*Working data*:
- - - -
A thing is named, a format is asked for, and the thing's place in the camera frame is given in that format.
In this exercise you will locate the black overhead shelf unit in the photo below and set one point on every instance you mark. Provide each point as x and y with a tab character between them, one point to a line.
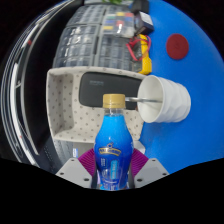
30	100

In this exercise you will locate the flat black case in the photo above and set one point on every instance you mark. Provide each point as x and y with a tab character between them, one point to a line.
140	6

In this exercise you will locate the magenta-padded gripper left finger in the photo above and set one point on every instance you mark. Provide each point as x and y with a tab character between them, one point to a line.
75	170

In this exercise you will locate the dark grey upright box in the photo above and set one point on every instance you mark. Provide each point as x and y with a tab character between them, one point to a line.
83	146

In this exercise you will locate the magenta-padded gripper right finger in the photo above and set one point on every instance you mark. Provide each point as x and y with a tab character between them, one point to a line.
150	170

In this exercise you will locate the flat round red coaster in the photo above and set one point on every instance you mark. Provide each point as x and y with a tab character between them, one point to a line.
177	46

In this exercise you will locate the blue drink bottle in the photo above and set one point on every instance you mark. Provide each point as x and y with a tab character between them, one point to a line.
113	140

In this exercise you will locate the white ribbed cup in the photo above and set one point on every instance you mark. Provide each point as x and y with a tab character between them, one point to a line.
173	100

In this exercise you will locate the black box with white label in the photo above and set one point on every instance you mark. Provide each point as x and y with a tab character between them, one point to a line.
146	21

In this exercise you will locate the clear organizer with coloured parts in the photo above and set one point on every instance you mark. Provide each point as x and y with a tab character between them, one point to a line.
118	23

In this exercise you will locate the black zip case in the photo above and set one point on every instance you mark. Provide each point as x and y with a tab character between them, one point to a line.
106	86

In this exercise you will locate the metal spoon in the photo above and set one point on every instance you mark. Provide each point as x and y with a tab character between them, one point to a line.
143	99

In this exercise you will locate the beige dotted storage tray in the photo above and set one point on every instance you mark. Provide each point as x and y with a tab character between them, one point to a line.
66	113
- - - -
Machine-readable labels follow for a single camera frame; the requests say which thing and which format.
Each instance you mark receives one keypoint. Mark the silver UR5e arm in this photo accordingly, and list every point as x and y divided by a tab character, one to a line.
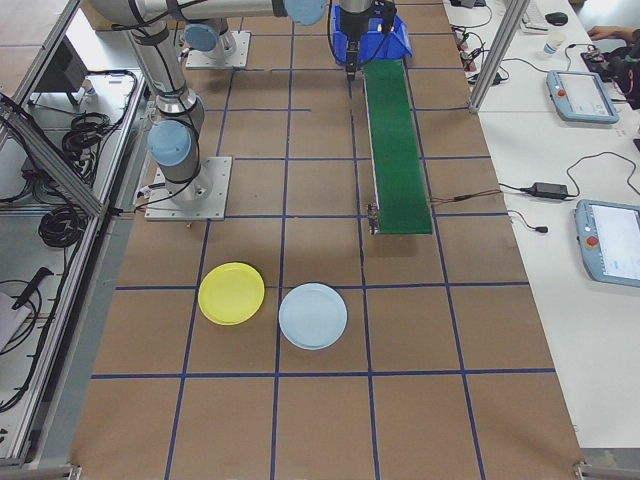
- - - -
*What the task requires*: With the first line being the one containing "Machine-readable labels follow" and the last line the one containing "Each instance you", transcribe exactly the lines above that fall in that range.

*Output for this exercise*:
Machine-readable labels follow for a single camera frame; the requests say which thing and which format.
Each instance you mark receives one keypoint. Mark the silver UR5e arm in this photo accordingly, and list every point as x and y divided by a tab character, one to a line.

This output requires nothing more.